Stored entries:
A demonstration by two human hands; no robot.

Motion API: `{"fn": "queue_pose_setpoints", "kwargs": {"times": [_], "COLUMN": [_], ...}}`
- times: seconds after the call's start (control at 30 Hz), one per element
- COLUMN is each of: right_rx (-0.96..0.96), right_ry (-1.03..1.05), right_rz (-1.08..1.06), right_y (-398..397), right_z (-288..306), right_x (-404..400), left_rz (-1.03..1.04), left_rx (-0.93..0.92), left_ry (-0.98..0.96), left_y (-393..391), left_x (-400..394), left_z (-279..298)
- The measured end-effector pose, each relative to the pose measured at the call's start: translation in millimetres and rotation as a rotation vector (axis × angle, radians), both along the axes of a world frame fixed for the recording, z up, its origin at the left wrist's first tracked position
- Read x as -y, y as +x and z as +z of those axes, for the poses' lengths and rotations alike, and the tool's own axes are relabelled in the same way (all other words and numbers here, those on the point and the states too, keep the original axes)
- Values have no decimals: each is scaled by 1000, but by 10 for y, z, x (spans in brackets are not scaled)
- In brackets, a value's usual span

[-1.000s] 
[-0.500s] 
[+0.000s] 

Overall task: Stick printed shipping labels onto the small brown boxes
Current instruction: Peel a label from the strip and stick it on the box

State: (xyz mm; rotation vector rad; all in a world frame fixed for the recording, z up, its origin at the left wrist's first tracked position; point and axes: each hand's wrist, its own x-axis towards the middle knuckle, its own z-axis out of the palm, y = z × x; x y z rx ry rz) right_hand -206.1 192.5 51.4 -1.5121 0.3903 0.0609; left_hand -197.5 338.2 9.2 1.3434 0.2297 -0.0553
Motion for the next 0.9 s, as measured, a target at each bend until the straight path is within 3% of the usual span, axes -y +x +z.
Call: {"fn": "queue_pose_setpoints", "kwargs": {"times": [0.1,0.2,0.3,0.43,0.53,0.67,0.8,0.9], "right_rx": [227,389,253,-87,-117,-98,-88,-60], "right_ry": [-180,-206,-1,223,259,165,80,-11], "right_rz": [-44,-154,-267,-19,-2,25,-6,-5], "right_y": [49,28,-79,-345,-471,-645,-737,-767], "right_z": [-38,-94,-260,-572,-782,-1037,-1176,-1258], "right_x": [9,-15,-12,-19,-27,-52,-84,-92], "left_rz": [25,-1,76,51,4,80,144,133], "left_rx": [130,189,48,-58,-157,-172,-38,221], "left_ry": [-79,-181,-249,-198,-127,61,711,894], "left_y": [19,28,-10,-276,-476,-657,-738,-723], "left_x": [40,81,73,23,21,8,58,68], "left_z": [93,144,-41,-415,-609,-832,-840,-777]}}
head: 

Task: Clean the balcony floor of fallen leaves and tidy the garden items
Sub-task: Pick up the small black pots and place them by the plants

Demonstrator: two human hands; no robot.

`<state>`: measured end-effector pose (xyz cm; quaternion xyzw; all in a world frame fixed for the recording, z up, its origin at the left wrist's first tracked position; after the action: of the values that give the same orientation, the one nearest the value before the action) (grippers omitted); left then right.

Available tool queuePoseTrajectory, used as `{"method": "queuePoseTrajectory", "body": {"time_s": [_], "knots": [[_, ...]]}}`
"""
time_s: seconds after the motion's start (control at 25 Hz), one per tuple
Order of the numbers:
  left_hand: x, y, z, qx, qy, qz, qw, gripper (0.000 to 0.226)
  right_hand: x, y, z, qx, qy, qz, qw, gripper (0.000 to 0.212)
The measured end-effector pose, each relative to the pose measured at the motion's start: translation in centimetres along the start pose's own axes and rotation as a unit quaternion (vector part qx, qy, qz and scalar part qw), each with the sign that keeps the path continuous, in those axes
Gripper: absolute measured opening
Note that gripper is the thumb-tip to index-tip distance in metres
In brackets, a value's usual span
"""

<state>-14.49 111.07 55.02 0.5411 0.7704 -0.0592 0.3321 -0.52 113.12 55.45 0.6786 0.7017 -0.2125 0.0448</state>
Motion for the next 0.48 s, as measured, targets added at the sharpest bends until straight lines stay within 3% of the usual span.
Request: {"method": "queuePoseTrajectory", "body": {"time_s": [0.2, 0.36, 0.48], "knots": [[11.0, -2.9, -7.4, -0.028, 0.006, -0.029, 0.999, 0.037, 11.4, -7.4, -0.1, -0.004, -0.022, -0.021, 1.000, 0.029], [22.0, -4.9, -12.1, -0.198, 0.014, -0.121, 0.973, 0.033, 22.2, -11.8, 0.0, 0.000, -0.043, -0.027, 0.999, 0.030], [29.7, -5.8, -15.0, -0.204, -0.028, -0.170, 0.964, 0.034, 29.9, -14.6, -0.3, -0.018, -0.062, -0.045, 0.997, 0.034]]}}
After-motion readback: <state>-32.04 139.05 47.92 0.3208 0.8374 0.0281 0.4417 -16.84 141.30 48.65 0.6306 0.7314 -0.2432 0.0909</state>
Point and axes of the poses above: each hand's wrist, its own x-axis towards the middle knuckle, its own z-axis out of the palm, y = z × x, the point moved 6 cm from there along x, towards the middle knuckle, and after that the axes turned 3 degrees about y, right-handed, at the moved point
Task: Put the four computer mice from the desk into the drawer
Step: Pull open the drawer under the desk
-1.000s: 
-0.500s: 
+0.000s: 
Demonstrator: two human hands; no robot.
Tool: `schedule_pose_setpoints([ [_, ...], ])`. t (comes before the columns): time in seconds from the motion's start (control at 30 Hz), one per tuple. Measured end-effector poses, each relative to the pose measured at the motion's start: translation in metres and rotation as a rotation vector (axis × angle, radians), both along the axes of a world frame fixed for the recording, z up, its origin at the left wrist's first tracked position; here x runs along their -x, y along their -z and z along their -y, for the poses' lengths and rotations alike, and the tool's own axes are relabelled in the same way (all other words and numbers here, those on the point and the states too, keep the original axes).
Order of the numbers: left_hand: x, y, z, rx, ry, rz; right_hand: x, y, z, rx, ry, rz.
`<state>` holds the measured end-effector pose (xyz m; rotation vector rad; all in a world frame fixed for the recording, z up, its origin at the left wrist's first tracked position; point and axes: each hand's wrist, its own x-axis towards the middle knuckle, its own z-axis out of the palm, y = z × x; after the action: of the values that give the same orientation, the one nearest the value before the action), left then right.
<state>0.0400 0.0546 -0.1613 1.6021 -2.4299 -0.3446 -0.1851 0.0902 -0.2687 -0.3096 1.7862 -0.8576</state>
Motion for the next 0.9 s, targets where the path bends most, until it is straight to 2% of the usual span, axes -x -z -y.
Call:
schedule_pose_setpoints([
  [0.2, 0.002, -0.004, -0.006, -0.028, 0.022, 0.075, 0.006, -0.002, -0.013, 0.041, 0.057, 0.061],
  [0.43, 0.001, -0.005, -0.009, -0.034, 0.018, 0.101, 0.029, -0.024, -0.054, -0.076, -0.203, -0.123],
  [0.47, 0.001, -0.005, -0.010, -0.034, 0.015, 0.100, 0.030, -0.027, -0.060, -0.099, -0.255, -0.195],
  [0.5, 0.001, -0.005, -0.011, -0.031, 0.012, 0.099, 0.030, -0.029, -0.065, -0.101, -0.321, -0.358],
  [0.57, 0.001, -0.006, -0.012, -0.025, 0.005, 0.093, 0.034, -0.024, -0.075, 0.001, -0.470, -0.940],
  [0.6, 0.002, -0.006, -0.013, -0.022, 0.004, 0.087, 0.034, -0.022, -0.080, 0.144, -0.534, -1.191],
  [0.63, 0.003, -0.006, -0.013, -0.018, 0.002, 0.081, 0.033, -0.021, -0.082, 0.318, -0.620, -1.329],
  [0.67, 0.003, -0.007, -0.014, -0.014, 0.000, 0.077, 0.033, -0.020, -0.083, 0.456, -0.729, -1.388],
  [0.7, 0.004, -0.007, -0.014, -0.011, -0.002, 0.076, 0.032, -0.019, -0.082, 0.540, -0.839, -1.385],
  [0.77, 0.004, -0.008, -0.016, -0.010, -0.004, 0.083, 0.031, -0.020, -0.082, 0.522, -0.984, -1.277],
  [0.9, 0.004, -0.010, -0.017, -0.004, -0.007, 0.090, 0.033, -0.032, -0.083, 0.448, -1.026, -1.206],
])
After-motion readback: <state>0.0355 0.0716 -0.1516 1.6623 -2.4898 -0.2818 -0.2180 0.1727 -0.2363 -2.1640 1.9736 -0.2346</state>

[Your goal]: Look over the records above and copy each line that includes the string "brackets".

[Your response]:
- Values have no decimals: each is scaled by 1000, but by 10 for y, z, x (spans in brackets are not scaled)
- In brackets, a value's usual span
In brackets, a value's usual span

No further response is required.